*** Data for this task ***

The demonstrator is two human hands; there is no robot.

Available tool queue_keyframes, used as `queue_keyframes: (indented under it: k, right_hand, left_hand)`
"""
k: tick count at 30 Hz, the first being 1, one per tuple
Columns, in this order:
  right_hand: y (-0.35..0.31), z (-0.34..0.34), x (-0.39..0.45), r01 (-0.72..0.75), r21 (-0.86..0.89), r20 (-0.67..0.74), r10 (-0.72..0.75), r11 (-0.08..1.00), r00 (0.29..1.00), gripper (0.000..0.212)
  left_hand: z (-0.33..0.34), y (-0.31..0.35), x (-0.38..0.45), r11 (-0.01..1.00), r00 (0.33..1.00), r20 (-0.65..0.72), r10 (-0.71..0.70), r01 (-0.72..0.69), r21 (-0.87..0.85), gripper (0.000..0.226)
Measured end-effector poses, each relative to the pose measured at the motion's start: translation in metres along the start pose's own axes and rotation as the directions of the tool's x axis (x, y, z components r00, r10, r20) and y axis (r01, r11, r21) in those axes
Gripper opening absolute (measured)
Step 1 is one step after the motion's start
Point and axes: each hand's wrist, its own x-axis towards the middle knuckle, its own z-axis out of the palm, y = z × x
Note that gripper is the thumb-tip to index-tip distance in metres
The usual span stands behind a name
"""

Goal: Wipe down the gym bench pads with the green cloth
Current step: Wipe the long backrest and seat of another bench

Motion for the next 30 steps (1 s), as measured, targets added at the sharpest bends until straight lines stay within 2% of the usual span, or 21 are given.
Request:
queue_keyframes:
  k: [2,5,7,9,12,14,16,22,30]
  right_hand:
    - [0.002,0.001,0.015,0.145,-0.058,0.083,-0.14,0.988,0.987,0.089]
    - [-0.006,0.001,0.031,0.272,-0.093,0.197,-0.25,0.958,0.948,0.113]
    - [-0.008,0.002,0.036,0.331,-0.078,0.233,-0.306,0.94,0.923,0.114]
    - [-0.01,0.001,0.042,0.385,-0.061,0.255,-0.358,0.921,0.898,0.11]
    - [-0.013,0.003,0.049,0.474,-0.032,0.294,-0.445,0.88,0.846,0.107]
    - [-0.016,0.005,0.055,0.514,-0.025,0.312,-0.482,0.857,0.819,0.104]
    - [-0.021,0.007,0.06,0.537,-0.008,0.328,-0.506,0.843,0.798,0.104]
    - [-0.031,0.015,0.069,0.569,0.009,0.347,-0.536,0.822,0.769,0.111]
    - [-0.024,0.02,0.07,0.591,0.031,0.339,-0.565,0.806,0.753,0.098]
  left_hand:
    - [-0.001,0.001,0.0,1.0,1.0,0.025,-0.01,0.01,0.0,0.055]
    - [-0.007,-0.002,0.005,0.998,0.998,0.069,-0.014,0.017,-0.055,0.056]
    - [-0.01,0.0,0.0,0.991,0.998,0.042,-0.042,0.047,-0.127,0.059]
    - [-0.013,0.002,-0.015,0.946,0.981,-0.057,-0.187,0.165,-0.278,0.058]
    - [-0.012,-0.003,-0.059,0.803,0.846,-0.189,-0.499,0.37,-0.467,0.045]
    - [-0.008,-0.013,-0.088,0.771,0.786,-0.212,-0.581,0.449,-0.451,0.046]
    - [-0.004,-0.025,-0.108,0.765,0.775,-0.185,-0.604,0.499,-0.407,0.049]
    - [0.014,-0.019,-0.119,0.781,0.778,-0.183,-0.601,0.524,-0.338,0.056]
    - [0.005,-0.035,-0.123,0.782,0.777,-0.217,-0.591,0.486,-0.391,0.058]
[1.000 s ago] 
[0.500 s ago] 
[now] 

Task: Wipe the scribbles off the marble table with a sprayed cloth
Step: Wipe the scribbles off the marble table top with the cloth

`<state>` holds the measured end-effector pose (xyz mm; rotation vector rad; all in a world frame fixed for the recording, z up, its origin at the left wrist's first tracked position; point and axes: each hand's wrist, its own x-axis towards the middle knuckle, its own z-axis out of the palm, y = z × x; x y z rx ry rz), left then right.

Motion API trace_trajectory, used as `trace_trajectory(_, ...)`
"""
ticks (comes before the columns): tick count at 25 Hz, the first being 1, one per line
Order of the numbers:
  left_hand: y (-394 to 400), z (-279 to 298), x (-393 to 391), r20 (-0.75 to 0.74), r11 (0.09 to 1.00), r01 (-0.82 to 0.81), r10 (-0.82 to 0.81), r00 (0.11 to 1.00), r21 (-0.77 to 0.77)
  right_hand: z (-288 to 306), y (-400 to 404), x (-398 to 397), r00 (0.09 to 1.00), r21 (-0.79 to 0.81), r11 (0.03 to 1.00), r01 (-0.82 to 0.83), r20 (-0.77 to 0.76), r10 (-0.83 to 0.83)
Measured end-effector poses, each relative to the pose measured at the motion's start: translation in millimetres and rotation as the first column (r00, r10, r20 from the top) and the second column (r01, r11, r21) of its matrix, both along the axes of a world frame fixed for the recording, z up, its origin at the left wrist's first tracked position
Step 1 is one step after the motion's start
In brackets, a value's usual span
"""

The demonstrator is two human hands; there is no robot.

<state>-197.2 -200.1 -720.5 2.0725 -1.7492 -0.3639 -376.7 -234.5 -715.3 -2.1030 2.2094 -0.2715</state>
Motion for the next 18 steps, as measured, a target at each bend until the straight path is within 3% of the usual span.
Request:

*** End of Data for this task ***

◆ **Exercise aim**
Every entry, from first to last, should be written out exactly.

◆ **Answer space**
The demonstrator is two human hands; there is no robot.

Available tool queue_keyframes, used as `queue_keyframes: (indented under it: k, right_hand, left_hand)`
"""
k: tick count at 30 Hz, the first being 1, one per tuple
Columns, in this order:
  right_hand: y (-0.35..0.31), z (-0.34..0.34), x (-0.39..0.45), r01 (-0.72..0.75), r21 (-0.86..0.89), r20 (-0.67..0.74), r10 (-0.72..0.75), r11 (-0.08..1.00), r00 (0.29..1.00), gripper (0.000..0.212)
  left_hand: z (-0.33..0.34), y (-0.31..0.35), x (-0.38..0.45), r11 (-0.01..1.00), r00 (0.33..1.00), r20 (-0.65..0.72), r10 (-0.71..0.70), r01 (-0.72..0.69), r21 (-0.87..0.85), gripper (0.000..0.226)
Measured end-effector poses, each relative to the pose measured at the motion's start: translation in metres along the start pose's own axes and rotation as the directions of the tool's x axis (x, y, z components r00, r10, r20) and y axis (r01, r11, r21) in those axes
Gripper opening absolute (measured)
Step 1 is one step after the motion's start
Point and axes: each hand's wrist, its own x-axis towards the middle knuckle, its own z-axis out of the palm, y = z × x
Note that gripper is the thumb-tip to index-tip distance in metres
The usual span stands behind a name
"""

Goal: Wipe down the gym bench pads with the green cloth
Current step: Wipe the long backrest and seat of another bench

Motion for the next 30 steps (1 s), as measured, targets added at the sharpest bends until straight lines stay within 2% of the usual span, or 21 are given.
Request:
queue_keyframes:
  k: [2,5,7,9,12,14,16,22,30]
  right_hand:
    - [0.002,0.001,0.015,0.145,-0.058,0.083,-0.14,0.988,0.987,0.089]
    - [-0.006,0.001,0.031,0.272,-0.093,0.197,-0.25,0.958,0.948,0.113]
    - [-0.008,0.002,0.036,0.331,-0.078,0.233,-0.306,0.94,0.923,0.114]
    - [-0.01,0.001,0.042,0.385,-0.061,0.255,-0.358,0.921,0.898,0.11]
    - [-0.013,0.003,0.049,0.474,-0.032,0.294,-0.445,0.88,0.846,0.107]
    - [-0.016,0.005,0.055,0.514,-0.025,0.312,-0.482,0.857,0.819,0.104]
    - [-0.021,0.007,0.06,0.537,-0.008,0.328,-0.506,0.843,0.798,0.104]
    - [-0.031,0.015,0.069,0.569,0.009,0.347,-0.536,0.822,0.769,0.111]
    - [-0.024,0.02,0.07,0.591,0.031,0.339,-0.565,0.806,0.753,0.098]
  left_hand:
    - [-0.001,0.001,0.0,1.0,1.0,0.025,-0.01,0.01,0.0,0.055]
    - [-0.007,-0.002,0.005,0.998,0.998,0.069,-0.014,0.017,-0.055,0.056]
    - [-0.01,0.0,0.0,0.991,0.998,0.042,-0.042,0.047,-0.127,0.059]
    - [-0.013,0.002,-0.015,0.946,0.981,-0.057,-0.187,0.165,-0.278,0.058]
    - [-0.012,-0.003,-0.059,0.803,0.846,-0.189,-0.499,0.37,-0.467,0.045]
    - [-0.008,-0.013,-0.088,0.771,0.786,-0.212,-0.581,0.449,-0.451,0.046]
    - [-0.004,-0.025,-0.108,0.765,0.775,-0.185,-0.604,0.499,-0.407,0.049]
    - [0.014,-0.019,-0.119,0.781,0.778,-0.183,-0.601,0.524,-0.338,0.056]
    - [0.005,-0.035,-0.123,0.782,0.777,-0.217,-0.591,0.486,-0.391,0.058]
[1.000 s ago] 
[0.500 s ago] 
[now] 

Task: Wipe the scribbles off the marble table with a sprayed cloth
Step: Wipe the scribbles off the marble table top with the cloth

`<state>` holds the measured end-effector pose (xyz mm; rotation vector rad; all in a world frame fixed for the recording, z up, its origin at the left wrist's first tracked position; point and axes: each hand's wrist, its own x-axis towards the middle knuckle, its own z-axis out of the palm, y = z × x; x y z rx ry rz), left then right.

Motion API trace_trajectory, used as `trace_trajectory(_, ...)`
"""
ticks (comes before the columns): tick count at 25 Hz, the first being 1, one per line
Order of the numbers:
  left_hand: y (-394 to 400), z (-279 to 298), x (-393 to 391), r20 (-0.75 to 0.74), r11 (0.09 to 1.00), r01 (-0.82 to 0.81), r10 (-0.82 to 0.81), r00 (0.11 to 1.00), r21 (-0.77 to 0.77)
  right_hand: z (-288 to 306), y (-400 to 404), x (-398 to 397), r00 (0.09 to 1.00), r21 (-0.79 to 0.81), r11 (0.03 to 1.00), r01 (-0.82 to 0.83), r20 (-0.77 to 0.76), r10 (-0.83 to 0.83)
Measured end-effector poses, each relative to the pose measured at the motion's start: translation in millimetres and rotation as the first column (r00, r10, r20 from the top) and the second column (r01, r11, r21) of its matrix, both along the axes of a world frame fixed for the recording, z up, its origin at the left wrist's first tracked position
Step 1 is one step after the motion's start
In brackets, a value's usual span
"""

The demonstrator is two human hands; there is no robot.

<state>-197.2 -200.1 -720.5 2.0725 -1.7492 -0.3639 -376.7 -234.5 -715.3 -2.1030 2.2094 -0.2715</state>
Motion for the next 18 steps, as measured, a target at each bend until the straight path is within 3% of the usual span.
Request:

The exercise is complete as it stands.